▸ **TASK REQUIREMENTS**
Only the stretch of the listing below that runs from the line with "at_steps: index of" through the line with "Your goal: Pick" is to be printed, exactly and with both ends.

▸ **INPUT DATA**
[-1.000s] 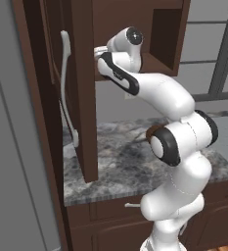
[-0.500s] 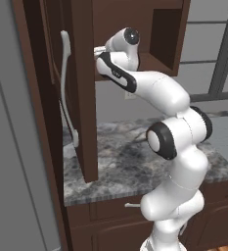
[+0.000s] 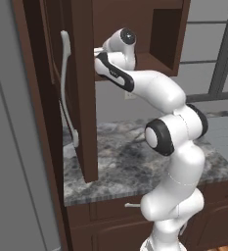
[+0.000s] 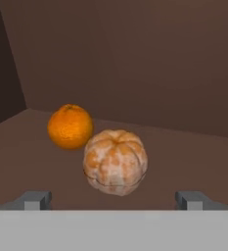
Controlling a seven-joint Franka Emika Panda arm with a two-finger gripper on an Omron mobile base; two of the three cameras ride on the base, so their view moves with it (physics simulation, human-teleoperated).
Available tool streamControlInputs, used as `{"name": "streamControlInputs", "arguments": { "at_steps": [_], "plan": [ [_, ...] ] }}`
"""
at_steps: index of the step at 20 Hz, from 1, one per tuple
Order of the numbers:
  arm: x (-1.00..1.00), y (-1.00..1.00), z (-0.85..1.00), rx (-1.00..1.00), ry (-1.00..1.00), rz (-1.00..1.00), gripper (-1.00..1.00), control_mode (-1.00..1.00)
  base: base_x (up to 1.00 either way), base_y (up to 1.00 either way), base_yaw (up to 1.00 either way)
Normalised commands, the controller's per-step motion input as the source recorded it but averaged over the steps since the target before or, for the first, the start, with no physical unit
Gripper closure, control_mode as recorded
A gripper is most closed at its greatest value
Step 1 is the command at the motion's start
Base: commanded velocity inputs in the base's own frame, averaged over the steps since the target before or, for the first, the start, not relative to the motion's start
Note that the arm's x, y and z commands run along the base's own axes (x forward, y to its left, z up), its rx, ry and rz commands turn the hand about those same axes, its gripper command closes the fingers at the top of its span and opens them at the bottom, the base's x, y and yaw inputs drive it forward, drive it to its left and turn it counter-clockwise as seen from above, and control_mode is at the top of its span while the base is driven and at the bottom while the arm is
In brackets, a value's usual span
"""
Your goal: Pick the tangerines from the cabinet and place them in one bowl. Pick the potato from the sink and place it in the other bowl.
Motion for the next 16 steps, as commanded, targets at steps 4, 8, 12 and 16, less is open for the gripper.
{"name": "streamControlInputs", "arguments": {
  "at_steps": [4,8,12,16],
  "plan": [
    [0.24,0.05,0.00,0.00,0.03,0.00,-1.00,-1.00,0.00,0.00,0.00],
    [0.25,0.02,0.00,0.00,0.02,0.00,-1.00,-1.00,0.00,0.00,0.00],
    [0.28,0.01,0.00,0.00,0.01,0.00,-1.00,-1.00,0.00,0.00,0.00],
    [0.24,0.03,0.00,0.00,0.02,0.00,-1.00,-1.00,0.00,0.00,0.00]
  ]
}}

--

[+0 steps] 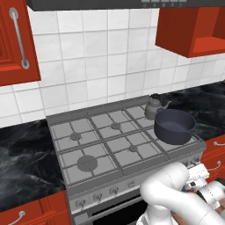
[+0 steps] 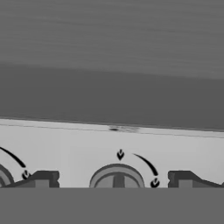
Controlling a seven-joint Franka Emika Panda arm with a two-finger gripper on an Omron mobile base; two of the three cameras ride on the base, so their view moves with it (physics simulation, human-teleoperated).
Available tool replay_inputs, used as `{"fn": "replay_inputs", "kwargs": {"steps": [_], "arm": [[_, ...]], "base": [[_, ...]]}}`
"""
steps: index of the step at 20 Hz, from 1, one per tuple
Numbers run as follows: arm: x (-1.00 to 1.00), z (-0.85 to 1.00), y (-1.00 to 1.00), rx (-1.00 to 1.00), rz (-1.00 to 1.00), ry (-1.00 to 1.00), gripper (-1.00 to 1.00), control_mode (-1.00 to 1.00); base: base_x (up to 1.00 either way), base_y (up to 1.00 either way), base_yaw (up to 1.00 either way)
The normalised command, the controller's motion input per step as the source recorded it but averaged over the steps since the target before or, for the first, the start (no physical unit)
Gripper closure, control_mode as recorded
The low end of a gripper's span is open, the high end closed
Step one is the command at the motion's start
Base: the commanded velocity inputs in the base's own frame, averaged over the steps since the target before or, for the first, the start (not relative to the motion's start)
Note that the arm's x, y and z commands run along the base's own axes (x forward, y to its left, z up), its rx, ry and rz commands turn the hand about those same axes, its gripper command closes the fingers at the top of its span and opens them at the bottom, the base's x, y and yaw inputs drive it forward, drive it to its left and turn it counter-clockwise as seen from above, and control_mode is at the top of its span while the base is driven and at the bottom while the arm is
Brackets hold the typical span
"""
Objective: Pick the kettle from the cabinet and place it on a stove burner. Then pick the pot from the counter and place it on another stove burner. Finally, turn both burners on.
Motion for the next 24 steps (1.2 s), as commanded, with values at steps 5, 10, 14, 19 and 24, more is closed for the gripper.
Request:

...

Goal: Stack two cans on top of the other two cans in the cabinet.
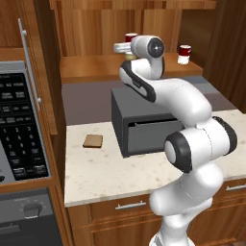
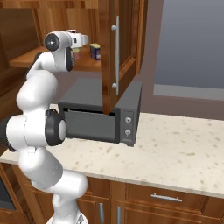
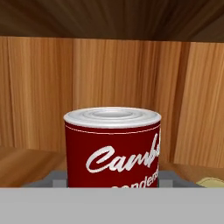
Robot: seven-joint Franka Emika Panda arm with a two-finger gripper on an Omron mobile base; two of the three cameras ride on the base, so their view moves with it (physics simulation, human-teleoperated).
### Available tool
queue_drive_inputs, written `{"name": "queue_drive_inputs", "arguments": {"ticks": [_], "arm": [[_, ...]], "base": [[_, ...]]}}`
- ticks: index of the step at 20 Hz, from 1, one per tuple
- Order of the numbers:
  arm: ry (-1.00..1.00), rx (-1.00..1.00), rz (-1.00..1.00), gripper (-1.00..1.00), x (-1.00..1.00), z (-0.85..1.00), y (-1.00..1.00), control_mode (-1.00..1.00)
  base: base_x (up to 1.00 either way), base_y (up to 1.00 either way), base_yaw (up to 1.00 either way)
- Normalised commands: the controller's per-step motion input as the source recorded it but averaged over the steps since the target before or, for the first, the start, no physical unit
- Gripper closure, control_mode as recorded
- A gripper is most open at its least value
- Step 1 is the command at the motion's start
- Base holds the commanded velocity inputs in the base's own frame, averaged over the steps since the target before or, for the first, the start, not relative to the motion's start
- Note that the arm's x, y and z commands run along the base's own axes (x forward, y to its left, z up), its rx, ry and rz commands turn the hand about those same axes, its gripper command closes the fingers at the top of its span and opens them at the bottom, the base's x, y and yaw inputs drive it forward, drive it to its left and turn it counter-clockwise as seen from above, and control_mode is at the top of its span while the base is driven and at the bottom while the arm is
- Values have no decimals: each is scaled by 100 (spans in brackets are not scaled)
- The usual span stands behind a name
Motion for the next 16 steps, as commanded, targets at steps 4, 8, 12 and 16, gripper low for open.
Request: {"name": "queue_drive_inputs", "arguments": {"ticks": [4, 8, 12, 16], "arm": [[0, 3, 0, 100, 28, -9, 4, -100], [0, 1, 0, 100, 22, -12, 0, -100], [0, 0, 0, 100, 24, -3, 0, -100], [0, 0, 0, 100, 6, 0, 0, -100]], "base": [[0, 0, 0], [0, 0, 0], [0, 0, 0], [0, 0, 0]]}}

▸ **FINISHED TASK**
at_steps: index of the step at 20 Hz, from 1, one per tuple
Order of the numbers:
  arm: x (-1.00..1.00), y (-1.00..1.00), z (-0.85..1.00), rx (-1.00..1.00), ry (-1.00..1.00), rz (-1.00..1.00), gripper (-1.00..1.00), control_mode (-1.00..1.00)
  base: base_x (up to 1.00 either way), base_y (up to 1.00 either way), base_yaw (up to 1.00 either way)
Normalised commands, the controller's per-step motion input as the source recorded it but averaged over the steps since the target before or, for the first, the start, with no physical unit
Gripper closure, control_mode as recorded
A gripper is most closed at its greatest value
Step 1 is the command at the motion's start
Base: commanded velocity inputs in the base's own frame, averaged over the steps since the target before or, for the first, the start, not relative to the motion's start
Note that the arm's x, y and z commands run along the base's own axes (x forward, y to its left, z up), its rx, ry and rz commands turn the hand about those same axes, its gripper command closes the fingers at the top of its span and opens them at the bottom, the base's x, y and yaw inputs drive it forward, drive it to its left and turn it counter-clockwise as seen from above, and control_mode is at the top of its span while the base is driven and at the bottom while the arm is
In brackets, a value's usual span
"""
Your goal: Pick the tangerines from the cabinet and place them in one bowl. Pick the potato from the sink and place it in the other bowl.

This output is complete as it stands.